Она обнимает его, укачивая, как ребенка… Ложатся… Через некоторое время опять – вспышка. Вскакивает:
- Надя, Надя, они ушли! Я опять их забыл – такие строчки приходили ко мне во сне…И …сгинули…
- Ах, Ося - Ося! Они же живы! Они… здесь (очерчивает обширный круг всей головой и руками), они… везде… ты вспомнишь! Спи, Ося! (гладит его, как ребенка)
- Да, да, Наденька, прости…
Встал посредине комнаты. Мотает головой и скачет на одной ноге, как тогда, когда вытряхивают из уха воду - пытается избавиться от побудки… Ложится…
Сцена 7.
Резко выхвачена снопом света телефонная будка посредине пустынной улицы. О.М. в ней кричит:
- Слушайте же, слушайте! меня некому слушать, а вы никогда ничего подобного не услышите! Вы, мой надзиратель, еще мемуары об этом напишете! Ну, что ж, если меня больше слушать некому! Только вырванный с мясом звонок… Зато синее небо – микеланджелевское – все мое!!!
Финал.
Очень темная комната.
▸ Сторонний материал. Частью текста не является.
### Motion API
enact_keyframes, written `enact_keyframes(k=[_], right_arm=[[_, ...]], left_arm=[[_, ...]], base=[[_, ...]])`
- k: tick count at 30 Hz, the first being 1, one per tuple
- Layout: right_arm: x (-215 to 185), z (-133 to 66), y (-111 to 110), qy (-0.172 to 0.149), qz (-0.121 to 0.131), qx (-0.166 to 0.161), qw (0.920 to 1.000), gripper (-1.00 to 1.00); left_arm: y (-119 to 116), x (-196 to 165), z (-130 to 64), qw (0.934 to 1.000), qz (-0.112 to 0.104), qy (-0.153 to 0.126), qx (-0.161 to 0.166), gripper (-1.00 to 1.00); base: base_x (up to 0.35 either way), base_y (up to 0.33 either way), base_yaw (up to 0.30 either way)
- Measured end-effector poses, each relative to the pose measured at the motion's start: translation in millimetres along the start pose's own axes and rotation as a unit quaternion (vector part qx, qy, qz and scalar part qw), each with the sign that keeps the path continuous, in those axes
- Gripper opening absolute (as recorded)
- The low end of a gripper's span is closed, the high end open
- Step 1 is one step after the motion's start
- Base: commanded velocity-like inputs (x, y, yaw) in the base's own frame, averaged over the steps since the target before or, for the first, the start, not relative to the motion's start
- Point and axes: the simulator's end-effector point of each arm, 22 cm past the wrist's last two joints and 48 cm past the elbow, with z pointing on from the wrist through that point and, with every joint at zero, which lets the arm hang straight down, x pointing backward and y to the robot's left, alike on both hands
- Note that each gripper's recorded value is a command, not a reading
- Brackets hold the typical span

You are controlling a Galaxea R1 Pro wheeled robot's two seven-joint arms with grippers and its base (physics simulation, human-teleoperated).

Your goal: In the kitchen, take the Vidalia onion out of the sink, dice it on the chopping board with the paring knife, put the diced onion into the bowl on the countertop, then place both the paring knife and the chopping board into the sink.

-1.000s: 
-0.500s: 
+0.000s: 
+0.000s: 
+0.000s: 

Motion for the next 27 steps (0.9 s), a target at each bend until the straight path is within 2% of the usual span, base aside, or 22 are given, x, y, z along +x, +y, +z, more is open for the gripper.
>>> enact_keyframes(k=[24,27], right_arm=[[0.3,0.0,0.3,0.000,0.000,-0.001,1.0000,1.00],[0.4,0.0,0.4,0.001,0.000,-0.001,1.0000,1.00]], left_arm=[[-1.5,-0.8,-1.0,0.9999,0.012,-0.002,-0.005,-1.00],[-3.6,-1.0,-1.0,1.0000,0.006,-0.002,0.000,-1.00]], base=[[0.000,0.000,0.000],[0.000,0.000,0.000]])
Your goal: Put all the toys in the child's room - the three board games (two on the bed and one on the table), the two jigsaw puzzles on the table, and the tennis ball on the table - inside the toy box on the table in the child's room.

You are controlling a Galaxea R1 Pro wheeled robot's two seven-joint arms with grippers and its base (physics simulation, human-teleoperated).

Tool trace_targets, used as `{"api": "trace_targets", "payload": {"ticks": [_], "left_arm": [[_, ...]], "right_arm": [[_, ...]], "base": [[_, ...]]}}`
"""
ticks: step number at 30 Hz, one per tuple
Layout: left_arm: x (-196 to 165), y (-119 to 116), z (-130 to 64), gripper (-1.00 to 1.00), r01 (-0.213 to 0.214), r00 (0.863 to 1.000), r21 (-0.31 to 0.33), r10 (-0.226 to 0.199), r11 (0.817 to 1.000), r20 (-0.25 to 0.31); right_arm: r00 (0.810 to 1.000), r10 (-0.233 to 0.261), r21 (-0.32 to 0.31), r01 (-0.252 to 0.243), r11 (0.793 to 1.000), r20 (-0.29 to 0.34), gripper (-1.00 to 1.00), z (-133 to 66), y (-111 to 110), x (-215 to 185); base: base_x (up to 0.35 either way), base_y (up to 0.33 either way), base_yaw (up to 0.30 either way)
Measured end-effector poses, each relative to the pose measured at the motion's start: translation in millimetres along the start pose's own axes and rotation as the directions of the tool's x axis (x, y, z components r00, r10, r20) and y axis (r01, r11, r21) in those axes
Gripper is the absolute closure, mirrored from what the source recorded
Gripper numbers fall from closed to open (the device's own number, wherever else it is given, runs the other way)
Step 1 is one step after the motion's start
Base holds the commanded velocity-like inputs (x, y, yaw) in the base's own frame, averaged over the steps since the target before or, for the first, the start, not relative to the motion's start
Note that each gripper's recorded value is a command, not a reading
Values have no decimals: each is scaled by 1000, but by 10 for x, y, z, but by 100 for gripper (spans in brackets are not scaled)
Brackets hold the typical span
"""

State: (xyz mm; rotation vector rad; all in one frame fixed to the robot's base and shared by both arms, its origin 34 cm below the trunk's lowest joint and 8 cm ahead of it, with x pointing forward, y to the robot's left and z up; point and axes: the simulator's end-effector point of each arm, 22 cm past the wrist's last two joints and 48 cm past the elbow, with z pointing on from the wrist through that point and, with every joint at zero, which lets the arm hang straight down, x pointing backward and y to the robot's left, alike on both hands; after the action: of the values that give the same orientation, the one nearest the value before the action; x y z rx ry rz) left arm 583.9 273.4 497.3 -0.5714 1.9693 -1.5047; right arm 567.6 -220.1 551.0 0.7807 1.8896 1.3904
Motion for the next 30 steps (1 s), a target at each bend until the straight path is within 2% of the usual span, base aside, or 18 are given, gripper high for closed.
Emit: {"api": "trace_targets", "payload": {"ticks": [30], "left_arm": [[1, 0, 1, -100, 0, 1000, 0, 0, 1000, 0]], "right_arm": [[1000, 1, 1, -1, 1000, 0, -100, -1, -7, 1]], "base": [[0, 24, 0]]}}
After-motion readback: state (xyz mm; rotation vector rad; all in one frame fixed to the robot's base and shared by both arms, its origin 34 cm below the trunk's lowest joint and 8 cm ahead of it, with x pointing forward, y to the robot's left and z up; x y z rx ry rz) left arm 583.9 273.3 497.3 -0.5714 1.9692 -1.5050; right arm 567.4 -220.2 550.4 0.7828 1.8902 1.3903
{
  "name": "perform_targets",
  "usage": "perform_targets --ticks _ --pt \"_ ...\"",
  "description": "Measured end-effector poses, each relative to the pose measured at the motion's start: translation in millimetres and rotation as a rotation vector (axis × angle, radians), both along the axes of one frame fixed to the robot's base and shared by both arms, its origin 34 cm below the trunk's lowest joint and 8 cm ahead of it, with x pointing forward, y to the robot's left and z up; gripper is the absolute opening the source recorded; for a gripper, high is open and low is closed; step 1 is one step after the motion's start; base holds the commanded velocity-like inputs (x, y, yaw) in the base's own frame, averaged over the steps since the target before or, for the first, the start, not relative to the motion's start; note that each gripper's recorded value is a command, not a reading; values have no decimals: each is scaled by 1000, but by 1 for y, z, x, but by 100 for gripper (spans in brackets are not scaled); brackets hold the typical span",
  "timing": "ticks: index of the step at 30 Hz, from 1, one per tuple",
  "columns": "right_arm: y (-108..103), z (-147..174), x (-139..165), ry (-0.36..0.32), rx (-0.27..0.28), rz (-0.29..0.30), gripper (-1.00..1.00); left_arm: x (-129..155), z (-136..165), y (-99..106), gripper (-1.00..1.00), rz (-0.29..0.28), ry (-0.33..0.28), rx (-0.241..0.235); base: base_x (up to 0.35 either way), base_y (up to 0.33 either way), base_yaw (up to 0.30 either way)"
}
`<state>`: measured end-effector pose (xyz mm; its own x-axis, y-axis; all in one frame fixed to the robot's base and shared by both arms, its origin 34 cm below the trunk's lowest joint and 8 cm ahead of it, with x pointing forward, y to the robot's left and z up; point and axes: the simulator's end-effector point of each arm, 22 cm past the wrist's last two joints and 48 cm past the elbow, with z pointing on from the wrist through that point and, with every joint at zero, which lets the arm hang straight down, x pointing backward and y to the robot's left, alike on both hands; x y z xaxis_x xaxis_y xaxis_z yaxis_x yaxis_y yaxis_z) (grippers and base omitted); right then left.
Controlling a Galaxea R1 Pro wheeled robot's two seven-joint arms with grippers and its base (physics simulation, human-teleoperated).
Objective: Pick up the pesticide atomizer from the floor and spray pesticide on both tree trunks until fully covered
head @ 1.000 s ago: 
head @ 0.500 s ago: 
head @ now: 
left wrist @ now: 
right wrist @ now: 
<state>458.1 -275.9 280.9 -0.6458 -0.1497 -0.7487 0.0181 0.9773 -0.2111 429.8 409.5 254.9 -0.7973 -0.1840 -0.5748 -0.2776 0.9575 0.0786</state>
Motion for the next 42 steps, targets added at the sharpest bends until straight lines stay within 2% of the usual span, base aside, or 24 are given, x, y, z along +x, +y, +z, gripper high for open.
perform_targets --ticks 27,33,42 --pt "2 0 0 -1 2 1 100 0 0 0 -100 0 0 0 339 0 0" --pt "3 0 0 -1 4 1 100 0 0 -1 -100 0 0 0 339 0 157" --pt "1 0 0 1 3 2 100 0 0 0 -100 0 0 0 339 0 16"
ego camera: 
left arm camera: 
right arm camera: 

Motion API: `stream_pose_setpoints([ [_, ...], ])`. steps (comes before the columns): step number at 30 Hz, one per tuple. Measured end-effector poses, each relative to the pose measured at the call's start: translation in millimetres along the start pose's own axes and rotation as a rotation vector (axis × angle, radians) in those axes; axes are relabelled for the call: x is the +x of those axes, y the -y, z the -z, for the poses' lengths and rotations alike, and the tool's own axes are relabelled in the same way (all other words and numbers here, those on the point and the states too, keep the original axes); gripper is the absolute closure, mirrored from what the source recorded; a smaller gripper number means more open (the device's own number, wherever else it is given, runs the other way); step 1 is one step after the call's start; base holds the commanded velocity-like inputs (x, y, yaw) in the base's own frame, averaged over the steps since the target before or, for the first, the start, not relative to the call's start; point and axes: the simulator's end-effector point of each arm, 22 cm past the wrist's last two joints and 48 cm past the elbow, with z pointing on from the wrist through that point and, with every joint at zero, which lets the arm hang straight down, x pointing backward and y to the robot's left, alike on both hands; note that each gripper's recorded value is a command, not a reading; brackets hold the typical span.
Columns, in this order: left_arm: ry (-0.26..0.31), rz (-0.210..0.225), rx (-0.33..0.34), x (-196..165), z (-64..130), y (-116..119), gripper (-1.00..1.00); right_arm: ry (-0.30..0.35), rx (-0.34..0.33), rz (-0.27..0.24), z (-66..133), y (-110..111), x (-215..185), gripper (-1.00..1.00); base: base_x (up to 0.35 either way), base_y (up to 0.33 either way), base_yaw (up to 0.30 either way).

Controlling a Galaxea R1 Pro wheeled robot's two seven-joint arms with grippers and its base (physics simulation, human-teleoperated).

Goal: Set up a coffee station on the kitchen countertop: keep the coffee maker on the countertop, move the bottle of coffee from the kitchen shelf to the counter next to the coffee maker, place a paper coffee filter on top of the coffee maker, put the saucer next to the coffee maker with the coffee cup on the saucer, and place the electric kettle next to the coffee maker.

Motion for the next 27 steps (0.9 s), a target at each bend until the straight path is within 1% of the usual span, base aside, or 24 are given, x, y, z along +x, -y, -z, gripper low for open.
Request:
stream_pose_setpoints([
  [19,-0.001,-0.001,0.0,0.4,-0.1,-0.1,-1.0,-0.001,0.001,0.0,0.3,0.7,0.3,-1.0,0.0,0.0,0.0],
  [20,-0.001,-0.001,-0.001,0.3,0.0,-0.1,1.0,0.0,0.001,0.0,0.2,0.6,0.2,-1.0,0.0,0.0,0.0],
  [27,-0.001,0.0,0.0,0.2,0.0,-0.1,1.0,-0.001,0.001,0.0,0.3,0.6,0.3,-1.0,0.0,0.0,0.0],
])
Только в окне – месяц, как нож.
О.М. на своей кушетке, лежит, слушая Скрябина. Грач за окошком. Дождь. Поэт водит пальцем по стене рядом, над собой, словно считывая незрячими пальцами узор, и бормочет:
- Воронеж-нож воронеж-нож воронеж-нож… в петрополе прозрачном мы умрем.. запихай меня лучше, как шапку, в рукав жаркой шубы сибирских степей… Пусти меня, пусти меня, Воронеж!!!
Внезапная вспышка солнца в окно, сквозь синее-синее, на всю сцену, небо! И тьма со смертным вскриком птицы. И звонкая тишина.